2014 Farm Bill Field Guide


Introduction & What is the Farm Bill

Photo by North Dakota Game and Fish.
The Farm Bill is the largest source of federal funding for private lands conservation. As a result, it provides tremendous opportunities for the conservation of habitat for fish and wildlife species. Download this section.

What is known today as the “Farm Bill” is a compilation of many different laws passed by Congress to enhance agricultural productivity, rural economies, food security, and conservation on private lands. The Farm Bill began with the Agricultural Adjustment Act passed in 1933 in response to one of the greatest human-caused environmental catastrophes in U.S. history: the Dust Bowl. Periodically the Farm Bill is re-authorized with evolving policies addressing food, farms, and rural America.

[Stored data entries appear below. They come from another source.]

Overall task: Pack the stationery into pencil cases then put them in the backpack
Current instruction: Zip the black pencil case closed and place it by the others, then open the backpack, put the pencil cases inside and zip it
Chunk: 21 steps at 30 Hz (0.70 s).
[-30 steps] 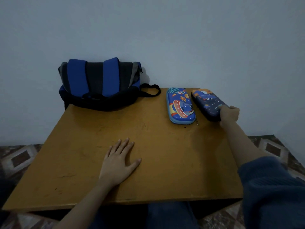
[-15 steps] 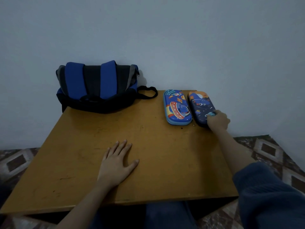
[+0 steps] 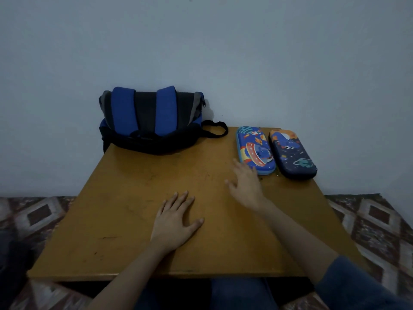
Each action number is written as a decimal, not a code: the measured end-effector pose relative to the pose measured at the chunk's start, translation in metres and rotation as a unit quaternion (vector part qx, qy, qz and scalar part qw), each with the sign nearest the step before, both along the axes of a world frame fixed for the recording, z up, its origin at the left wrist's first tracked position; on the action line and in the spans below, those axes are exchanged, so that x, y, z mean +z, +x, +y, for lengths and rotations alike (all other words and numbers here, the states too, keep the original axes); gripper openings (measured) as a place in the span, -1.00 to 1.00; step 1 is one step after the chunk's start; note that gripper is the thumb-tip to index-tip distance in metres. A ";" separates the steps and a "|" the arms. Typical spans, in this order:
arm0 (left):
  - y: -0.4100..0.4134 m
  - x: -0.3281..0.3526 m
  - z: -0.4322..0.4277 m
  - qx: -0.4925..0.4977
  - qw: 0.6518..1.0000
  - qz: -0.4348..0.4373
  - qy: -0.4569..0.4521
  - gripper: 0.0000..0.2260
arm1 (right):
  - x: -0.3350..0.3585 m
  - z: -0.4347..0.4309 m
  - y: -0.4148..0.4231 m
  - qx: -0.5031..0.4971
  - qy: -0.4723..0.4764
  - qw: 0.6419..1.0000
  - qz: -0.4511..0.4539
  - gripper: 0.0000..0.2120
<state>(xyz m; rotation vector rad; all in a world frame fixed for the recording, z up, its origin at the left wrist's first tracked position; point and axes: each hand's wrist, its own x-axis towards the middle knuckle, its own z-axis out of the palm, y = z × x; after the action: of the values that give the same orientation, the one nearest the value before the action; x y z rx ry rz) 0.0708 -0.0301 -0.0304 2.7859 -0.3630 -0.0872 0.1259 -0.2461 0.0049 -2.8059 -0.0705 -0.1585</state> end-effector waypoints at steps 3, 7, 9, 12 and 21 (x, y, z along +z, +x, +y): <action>0.006 0.005 0.009 -0.004 0.999 0.022 -0.032 -0.31 | -0.025 0.032 -0.014 0.062 0.000 0.997 0.039 -0.49; 0.038 0.025 0.041 0.061 0.996 -0.048 -0.048 -0.42 | -0.040 0.038 -0.017 0.042 0.019 0.998 0.031 -0.50; 0.058 0.039 0.054 0.103 0.985 -0.134 -0.048 -0.42 | -0.041 0.038 -0.018 0.042 0.022 0.999 0.026 -0.51; 0.088 0.060 0.063 0.139 0.959 -0.242 -0.053 -0.39 | -0.039 0.039 -0.019 0.040 0.025 0.999 0.021 -0.51; 0.146 0.072 0.062 0.105 0.970 -0.214 0.049 -0.29 | -0.040 0.040 -0.019 0.040 0.027 0.999 0.018 -0.51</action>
<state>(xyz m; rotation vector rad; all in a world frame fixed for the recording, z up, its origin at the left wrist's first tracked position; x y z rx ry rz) 0.2171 0.0323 0.0417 2.9056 -0.1624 0.5680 0.1074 -0.2063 -0.0352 -2.7454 -0.1668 -0.0891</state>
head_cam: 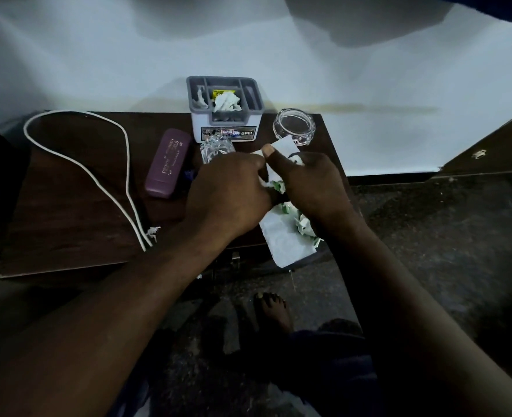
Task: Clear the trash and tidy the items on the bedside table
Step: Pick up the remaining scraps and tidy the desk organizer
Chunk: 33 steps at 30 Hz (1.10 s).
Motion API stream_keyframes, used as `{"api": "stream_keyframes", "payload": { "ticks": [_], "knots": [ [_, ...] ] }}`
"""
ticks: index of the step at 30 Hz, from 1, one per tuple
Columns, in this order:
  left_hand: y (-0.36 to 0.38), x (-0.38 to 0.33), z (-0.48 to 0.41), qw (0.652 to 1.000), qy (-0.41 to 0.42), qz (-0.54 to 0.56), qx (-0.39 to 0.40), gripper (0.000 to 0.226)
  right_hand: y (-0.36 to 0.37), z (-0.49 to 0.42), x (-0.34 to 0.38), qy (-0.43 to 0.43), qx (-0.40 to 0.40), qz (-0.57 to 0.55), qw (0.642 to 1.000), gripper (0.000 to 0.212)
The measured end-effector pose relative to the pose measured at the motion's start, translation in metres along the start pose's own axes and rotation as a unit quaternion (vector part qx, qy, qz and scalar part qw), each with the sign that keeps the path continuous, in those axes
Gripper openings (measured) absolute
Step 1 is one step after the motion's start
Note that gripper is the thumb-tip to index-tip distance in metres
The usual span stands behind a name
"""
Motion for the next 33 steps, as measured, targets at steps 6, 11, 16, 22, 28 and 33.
{"api": "stream_keyframes", "payload": {
  "ticks": [6, 11, 16, 22, 28, 33],
  "knots": [
    [0.027, -0.005, -0.007, 0.997, 0.018, 0.005, 0.072, 0.015, -0.033, -0.006, -0.031, 0.04, -0.025, -0.066, 0.997, 0.023],
    [0.056, -0.012, -0.007, 0.987, 0.021, -0.024, 0.158, 0.041, -0.051, -0.003, -0.04, 0.031, -0.019, 0.174, 0.984, 0.018],
    [0.09, -0.017, -0.002, 0.964, 0.023, -0.098, 0.246, 0.07, -0.058, 0.003, -0.054, 0.043, 0.036, 0.246, 0.968, 0.008],
    [0.119, -0.014, -0.002, 0.946, -0.012, -0.155, 0.286, 0.076, -0.036, 0.014, -0.076, 0.088, 0.174, 0.269, 0.943, 0.019],
    [0.125, -0.006, -0.007, 0.94, -0.054, -0.202, 0.271, 0.057, -0.029, 0.016, -0.063, 0.03, 0.178, 0.287, 0.941, 0.022],
    [0.121, -0.004, -0.006, 0.938, -0.069, -0.214, 0.263, 0.044, -0.023, 0.018, -0.065, 0.041, 0.21, 0.29, 0.933, 0.017]
  ]
}}
Point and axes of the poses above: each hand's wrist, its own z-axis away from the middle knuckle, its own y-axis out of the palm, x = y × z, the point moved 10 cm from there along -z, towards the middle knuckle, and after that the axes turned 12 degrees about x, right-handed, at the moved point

Natural resource conservation has been a component of Farm Bills, to varying degrees, from the very beginning. The Soil Conservation Service (the predecessor to today’s Natural Resources Conservation Service) was created in 1935. Over the years, provisions like the Soil Bank and the Great Plains Conservation Program were developed. These original programs had mixed success, but provided lessons on how conservation efforts could be most effective.

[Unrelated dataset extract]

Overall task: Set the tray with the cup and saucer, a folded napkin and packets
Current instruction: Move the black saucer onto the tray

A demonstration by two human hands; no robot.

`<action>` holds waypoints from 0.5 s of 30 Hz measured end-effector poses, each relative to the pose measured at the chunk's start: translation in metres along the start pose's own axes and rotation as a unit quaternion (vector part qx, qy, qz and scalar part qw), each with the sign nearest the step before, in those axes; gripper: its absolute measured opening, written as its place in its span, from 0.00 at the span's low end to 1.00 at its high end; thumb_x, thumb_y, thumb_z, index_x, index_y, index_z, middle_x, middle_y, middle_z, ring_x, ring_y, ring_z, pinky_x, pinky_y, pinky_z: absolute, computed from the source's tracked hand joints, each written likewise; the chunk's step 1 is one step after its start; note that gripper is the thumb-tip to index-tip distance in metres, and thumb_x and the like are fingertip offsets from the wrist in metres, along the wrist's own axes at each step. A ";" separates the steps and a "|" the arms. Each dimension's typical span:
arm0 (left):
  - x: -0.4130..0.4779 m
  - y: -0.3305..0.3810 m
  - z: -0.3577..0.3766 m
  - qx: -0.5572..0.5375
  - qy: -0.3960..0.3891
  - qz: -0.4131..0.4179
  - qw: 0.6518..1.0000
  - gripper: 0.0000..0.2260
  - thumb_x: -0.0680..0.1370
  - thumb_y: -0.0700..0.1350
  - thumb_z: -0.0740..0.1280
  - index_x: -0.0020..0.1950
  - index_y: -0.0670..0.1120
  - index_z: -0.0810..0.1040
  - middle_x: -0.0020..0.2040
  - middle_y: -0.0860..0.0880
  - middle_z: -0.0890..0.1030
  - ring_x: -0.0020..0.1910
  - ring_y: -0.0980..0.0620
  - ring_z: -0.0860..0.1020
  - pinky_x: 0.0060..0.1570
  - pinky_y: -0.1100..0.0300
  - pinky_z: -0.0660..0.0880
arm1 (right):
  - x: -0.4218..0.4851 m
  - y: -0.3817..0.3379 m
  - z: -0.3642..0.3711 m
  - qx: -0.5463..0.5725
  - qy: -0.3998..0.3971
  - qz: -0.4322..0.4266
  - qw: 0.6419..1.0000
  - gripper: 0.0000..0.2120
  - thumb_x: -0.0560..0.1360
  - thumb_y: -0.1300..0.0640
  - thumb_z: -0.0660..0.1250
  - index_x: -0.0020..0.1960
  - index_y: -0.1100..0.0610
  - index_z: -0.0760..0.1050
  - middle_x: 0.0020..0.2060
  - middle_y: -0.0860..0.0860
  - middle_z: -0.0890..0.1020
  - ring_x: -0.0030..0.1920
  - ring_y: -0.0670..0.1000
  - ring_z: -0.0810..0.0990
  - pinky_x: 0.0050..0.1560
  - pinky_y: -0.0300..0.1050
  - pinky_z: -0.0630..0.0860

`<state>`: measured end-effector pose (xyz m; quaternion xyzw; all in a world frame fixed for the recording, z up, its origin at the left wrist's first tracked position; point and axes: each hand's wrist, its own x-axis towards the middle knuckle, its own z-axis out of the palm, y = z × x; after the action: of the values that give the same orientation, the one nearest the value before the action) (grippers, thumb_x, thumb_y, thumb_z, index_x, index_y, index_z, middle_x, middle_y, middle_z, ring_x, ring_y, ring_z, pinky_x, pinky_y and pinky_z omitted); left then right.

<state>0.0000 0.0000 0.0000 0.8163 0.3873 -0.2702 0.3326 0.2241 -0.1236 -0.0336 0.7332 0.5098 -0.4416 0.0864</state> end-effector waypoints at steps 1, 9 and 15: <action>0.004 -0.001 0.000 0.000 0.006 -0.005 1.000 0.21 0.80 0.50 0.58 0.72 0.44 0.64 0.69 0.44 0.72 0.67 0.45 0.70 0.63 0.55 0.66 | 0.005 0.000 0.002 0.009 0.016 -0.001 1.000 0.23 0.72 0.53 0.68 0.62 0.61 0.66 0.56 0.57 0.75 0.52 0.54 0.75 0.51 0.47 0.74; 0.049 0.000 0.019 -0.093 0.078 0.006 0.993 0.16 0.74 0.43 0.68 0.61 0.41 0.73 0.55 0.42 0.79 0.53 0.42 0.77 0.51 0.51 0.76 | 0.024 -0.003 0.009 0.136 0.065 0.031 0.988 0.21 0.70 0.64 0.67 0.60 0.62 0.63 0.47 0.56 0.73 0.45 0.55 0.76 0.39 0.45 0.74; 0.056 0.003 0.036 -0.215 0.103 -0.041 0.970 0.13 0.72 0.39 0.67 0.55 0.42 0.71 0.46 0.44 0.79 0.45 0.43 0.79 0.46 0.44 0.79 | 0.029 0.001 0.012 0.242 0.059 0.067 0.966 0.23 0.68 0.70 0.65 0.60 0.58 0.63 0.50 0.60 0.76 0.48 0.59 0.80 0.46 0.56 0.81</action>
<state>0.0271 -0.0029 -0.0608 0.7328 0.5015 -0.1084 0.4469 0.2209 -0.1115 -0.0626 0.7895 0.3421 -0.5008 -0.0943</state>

The Food Security Act of 1985 was the first Farm Bill to include a conservation title. It created financial incentives for agricultural producers through the Conservation Reserve Program (CRP), as well as disincentives through conservation compliance eligibility requirements on highly erodible lands and wetlands. Since 1985, Farm Bill conservation programs have evolved and changed substantially. However, the voluntary, incentive-based program model of the conservation title remains constant.